▸ TASK
Take every line from the records below that includes the word "stays".

▸ DATA FOR ANALYSIS
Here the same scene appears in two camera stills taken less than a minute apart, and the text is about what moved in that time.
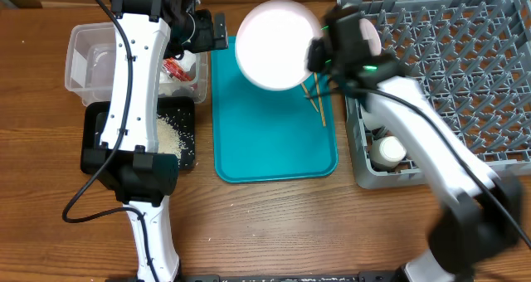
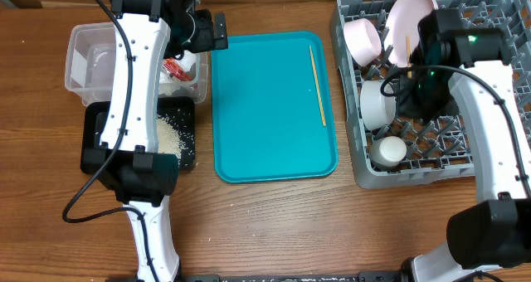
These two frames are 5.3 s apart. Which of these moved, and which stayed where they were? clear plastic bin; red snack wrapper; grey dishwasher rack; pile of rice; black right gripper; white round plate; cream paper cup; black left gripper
Moved: black right gripper; white round plate
Stayed: black left gripper; grey dishwasher rack; cream paper cup; clear plastic bin; pile of rice; red snack wrapper
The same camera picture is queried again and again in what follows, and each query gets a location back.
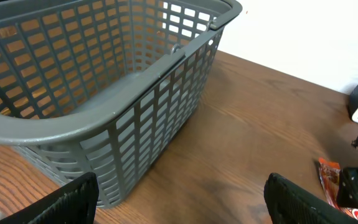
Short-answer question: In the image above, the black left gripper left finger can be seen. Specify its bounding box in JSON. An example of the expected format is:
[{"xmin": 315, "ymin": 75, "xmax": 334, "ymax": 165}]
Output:
[{"xmin": 0, "ymin": 172, "xmax": 99, "ymax": 224}]

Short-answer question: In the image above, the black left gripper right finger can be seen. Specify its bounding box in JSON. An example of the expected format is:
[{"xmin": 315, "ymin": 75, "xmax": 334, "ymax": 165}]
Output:
[{"xmin": 263, "ymin": 173, "xmax": 358, "ymax": 224}]

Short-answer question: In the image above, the red Top chocolate bar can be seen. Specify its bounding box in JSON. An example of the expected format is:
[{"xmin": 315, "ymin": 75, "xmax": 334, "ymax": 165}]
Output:
[{"xmin": 318, "ymin": 157, "xmax": 358, "ymax": 220}]

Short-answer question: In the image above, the grey plastic mesh basket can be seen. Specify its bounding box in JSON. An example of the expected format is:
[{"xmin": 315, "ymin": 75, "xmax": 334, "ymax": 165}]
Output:
[{"xmin": 0, "ymin": 0, "xmax": 242, "ymax": 208}]

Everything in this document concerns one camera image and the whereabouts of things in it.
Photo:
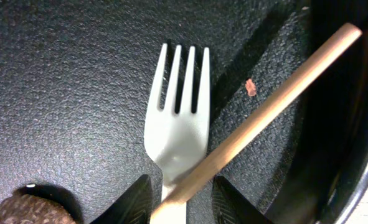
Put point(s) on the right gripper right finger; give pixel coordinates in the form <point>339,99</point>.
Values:
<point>229,206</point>

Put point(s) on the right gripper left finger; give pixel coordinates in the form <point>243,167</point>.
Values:
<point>134,206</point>

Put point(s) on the white plastic fork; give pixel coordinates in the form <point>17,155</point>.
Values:
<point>177,142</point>

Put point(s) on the wooden chopstick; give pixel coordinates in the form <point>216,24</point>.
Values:
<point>310,70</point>

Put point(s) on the brown walnut shell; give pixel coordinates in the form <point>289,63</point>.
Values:
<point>19,209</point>

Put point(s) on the round black serving tray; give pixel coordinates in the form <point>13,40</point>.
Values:
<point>75,78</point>

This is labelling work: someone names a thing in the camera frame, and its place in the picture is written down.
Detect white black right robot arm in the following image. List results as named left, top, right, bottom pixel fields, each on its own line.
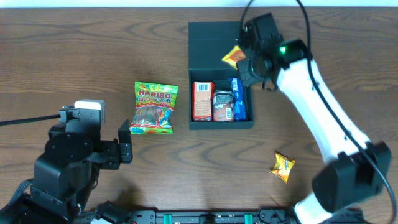
left=237, top=37, right=397, bottom=223

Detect brown Pringles can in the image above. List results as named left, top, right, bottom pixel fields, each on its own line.
left=213, top=90, right=234, bottom=122

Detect black gift box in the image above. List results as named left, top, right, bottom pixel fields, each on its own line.
left=188, top=21, right=254, bottom=130

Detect orange snack carton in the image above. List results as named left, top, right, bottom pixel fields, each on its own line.
left=192, top=82, right=215, bottom=122

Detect blue cookie packet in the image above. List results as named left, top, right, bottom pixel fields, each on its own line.
left=229, top=78, right=247, bottom=121

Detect yellow snack packet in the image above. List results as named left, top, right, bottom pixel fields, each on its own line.
left=221, top=45, right=246, bottom=70
left=269, top=152, right=295, bottom=184

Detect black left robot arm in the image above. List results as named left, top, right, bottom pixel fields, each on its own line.
left=1, top=121, right=132, bottom=223

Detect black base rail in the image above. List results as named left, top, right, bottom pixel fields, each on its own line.
left=90, top=208, right=365, bottom=224

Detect Haribo gummy worms bag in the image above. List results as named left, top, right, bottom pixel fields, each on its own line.
left=130, top=82, right=178, bottom=134

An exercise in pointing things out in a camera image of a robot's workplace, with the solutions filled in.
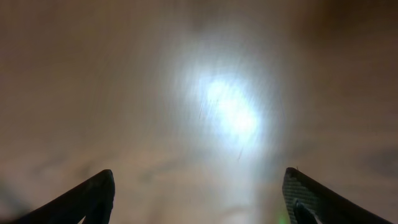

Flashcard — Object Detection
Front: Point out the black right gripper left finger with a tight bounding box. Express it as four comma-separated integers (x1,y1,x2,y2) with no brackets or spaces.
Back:
14,169,115,224

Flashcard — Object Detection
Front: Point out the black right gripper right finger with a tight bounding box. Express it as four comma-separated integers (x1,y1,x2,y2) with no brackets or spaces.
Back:
282,167,391,224

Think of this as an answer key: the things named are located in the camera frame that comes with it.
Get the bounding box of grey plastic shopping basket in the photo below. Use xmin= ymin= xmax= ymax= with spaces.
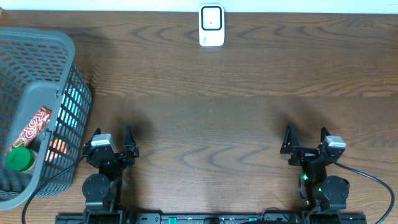
xmin=1 ymin=27 xmax=93 ymax=210

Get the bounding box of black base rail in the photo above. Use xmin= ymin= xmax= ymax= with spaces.
xmin=55 ymin=211 xmax=367 ymax=224

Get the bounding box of teal snack packet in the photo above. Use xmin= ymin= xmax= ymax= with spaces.
xmin=58 ymin=88 xmax=85 ymax=128

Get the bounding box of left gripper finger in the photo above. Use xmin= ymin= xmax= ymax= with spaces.
xmin=123 ymin=125 xmax=137 ymax=152
xmin=85 ymin=128 xmax=101 ymax=147

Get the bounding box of green lid jar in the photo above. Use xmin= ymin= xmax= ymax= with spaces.
xmin=6 ymin=147 xmax=38 ymax=174

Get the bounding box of white barcode scanner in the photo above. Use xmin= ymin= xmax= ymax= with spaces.
xmin=198 ymin=4 xmax=225 ymax=47

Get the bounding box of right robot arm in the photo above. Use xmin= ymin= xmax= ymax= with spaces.
xmin=280 ymin=124 xmax=349 ymax=213

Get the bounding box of red chocolate bar wrapper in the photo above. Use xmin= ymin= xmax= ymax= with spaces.
xmin=11 ymin=106 xmax=52 ymax=149

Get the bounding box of orange snack sachet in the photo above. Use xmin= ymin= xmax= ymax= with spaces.
xmin=45 ymin=139 xmax=68 ymax=162

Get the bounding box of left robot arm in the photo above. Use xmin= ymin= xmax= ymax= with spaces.
xmin=82 ymin=126 xmax=139 ymax=213

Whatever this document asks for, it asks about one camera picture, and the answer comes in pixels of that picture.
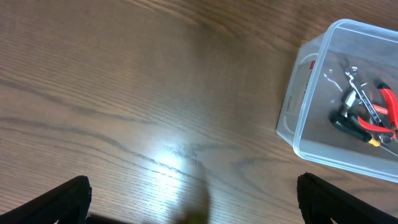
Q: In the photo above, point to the clear plastic container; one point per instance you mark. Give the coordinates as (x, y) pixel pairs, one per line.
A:
(317, 85)

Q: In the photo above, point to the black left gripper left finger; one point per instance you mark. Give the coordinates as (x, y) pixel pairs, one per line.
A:
(67, 203)

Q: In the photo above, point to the red black pliers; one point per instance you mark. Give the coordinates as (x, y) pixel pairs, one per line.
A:
(390, 100)

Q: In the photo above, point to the silver combination wrench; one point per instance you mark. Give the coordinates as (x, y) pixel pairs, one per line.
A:
(365, 99)

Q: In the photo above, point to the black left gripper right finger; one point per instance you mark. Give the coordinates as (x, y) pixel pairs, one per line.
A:
(321, 202)

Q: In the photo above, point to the black yellow screwdriver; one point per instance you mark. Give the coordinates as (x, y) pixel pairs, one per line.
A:
(353, 125)

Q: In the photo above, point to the claw hammer black orange handle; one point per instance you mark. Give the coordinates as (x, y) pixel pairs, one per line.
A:
(352, 99)

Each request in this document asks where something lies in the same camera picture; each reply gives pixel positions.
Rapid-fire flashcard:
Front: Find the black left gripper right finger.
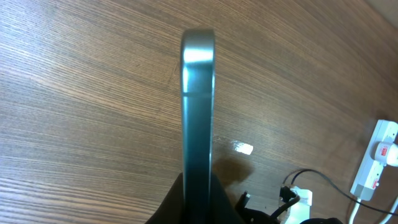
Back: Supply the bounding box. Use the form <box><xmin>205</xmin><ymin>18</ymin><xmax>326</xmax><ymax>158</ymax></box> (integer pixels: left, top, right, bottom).
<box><xmin>210</xmin><ymin>174</ymin><xmax>244</xmax><ymax>224</ymax></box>

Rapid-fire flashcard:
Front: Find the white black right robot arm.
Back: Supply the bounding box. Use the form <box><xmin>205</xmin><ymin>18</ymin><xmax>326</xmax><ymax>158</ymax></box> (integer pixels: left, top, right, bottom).
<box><xmin>235</xmin><ymin>188</ymin><xmax>342</xmax><ymax>224</ymax></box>

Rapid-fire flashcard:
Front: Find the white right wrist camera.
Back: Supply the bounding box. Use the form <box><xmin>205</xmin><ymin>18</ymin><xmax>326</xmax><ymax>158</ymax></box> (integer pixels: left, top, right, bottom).
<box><xmin>278</xmin><ymin>185</ymin><xmax>313</xmax><ymax>224</ymax></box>

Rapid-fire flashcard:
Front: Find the black USB charging cable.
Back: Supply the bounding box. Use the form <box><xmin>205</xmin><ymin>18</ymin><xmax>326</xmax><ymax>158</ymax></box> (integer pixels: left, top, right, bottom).
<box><xmin>290</xmin><ymin>169</ymin><xmax>398</xmax><ymax>217</ymax></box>

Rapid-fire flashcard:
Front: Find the white USB charger plug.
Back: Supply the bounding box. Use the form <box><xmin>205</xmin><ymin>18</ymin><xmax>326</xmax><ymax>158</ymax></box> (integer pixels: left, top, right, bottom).
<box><xmin>374</xmin><ymin>142</ymin><xmax>398</xmax><ymax>167</ymax></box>

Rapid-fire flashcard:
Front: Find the white power strip cord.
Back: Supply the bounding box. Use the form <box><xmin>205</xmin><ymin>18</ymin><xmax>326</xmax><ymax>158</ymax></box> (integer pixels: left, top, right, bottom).
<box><xmin>348</xmin><ymin>195</ymin><xmax>398</xmax><ymax>224</ymax></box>

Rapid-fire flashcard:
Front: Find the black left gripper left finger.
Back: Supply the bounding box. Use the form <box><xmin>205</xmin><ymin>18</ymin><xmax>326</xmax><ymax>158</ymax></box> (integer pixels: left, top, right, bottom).
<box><xmin>146</xmin><ymin>173</ymin><xmax>183</xmax><ymax>224</ymax></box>

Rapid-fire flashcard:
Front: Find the teal Galaxy smartphone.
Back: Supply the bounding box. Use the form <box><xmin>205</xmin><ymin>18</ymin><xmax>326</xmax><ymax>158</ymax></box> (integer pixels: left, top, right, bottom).
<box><xmin>180</xmin><ymin>29</ymin><xmax>215</xmax><ymax>223</ymax></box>

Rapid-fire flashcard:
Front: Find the white power strip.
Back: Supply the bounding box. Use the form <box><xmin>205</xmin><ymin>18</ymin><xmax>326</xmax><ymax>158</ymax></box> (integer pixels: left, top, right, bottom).
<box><xmin>350</xmin><ymin>119</ymin><xmax>397</xmax><ymax>201</ymax></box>

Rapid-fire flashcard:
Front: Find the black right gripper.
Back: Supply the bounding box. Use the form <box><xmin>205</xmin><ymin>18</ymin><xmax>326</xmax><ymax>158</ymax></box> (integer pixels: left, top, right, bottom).
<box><xmin>235</xmin><ymin>191</ymin><xmax>280</xmax><ymax>224</ymax></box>

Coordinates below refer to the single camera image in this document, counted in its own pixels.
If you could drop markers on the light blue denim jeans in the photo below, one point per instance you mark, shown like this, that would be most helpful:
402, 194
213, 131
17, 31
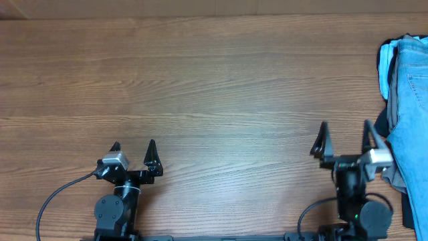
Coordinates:
408, 137

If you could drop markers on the light blue folded garment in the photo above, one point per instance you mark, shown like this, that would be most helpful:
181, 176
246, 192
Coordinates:
385, 56

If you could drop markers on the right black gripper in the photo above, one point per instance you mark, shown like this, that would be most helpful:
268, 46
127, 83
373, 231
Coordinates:
321, 147

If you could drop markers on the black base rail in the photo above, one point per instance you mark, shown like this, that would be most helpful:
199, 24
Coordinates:
288, 236

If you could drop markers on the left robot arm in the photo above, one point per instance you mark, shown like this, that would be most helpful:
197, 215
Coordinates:
116, 213

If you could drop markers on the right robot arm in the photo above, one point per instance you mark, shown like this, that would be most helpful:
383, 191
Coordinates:
365, 216

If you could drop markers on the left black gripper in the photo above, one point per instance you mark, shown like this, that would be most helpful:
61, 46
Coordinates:
154, 166

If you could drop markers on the black folded garment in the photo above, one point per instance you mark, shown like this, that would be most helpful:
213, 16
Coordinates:
392, 175

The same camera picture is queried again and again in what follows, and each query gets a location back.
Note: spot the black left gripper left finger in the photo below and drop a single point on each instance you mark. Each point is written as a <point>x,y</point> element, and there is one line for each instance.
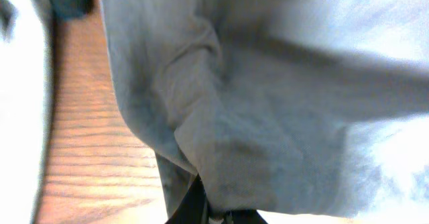
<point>194,206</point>

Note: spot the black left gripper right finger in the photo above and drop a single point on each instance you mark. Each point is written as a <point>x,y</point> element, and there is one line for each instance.
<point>244,217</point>

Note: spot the grey shorts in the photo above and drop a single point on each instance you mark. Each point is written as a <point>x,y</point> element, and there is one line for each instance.
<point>286,106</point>

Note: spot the khaki folded shorts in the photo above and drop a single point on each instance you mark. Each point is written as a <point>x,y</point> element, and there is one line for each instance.
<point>26,104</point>

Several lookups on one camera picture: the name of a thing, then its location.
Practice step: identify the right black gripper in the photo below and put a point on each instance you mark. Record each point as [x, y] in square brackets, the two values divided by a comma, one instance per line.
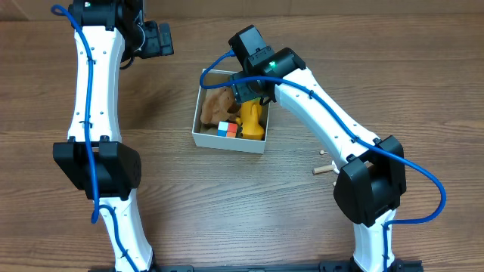
[246, 92]

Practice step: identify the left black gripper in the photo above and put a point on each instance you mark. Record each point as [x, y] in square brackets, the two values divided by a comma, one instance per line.
[162, 40]

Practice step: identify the yellow toy whale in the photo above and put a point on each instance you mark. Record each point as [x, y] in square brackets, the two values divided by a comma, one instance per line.
[248, 121]

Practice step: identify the brown plush toy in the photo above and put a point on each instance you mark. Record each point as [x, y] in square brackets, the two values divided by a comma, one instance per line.
[219, 106]

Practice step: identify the colourful puzzle cube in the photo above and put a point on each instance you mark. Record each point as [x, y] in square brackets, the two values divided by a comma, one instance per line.
[227, 129]

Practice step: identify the small wooden rattle drum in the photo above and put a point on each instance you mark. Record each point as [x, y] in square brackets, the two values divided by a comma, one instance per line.
[326, 168]

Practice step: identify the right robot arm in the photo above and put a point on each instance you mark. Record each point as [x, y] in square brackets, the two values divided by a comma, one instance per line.
[369, 185]

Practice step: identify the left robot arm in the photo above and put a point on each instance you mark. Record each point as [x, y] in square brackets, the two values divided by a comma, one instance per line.
[109, 35]

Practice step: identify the white cardboard box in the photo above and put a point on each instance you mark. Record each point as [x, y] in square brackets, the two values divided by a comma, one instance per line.
[207, 136]

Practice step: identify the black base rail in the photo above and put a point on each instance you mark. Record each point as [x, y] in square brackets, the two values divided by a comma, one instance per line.
[325, 266]

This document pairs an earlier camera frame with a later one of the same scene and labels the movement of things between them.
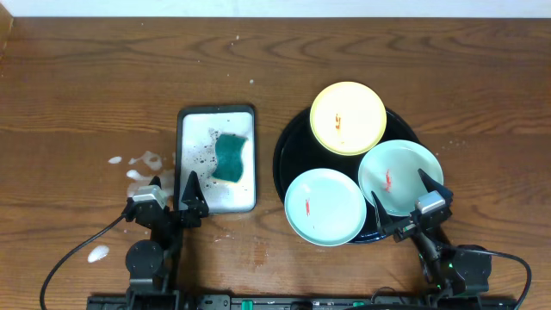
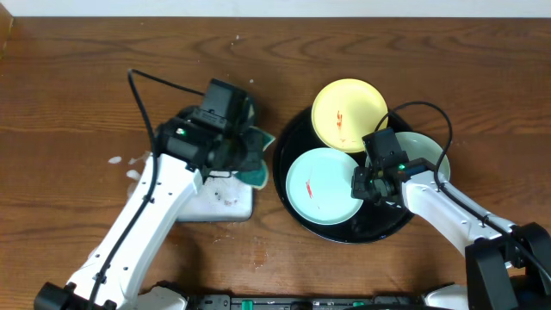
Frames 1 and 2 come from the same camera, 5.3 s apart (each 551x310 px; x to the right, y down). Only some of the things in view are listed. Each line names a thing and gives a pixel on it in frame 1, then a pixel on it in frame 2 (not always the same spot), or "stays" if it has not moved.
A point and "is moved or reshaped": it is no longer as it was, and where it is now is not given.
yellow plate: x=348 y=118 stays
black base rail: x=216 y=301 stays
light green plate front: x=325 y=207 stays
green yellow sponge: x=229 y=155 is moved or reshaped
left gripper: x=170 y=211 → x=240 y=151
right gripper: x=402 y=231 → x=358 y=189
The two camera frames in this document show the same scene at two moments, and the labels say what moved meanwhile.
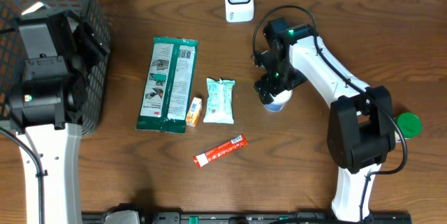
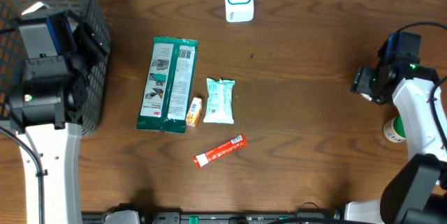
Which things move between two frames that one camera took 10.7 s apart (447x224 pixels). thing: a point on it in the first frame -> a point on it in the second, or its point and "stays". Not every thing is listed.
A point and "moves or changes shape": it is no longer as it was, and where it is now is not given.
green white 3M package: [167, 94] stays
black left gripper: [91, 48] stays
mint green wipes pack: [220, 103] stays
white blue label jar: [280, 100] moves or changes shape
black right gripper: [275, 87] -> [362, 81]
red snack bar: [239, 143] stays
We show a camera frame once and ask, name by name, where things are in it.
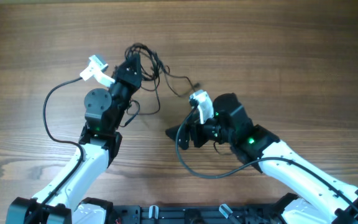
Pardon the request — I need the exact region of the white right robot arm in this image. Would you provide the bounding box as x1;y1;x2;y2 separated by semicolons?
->
165;90;358;223

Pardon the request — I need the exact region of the thick black USB cable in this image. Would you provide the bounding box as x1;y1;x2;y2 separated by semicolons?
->
124;42;170;82

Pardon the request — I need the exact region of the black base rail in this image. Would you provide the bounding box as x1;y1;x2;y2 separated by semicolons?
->
108;204;281;224

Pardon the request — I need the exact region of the thin black USB cable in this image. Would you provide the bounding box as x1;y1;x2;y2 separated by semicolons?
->
126;52;202;116

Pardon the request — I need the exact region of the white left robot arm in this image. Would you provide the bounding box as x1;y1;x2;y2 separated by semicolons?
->
6;54;142;223

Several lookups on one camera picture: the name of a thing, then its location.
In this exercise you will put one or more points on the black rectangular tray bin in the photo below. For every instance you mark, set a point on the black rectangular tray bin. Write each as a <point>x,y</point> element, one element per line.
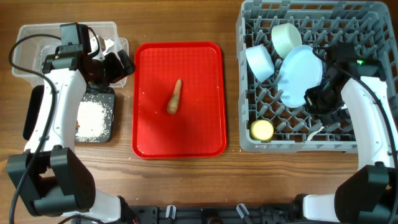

▸ TASK RESPONSE
Frames 1 and 2 come from the same camera, 5.3 s apart (each 551x310 px; x to the right, y down). Only some of the things in view are listed. Each line names a thing and gives a pixel on it in frame 1, then a pixel on it in frame 2 (not always the same spot), or "stays" if it has not moved.
yellow plate: x=348 y=118 stays
black base rail: x=216 y=301 stays
light green plate front: x=325 y=207 stays
Which things move between two frames that one camera took 10.7 s apart (447x224 pixels). thing: a point on it in the first frame -> a point on it in the second, or its point and "stays". Not every thing is listed.
green white 3M package: [167, 94] stays
black left gripper: [91, 48] stays
mint green wipes pack: [220, 103] stays
red snack bar: [239, 143] stays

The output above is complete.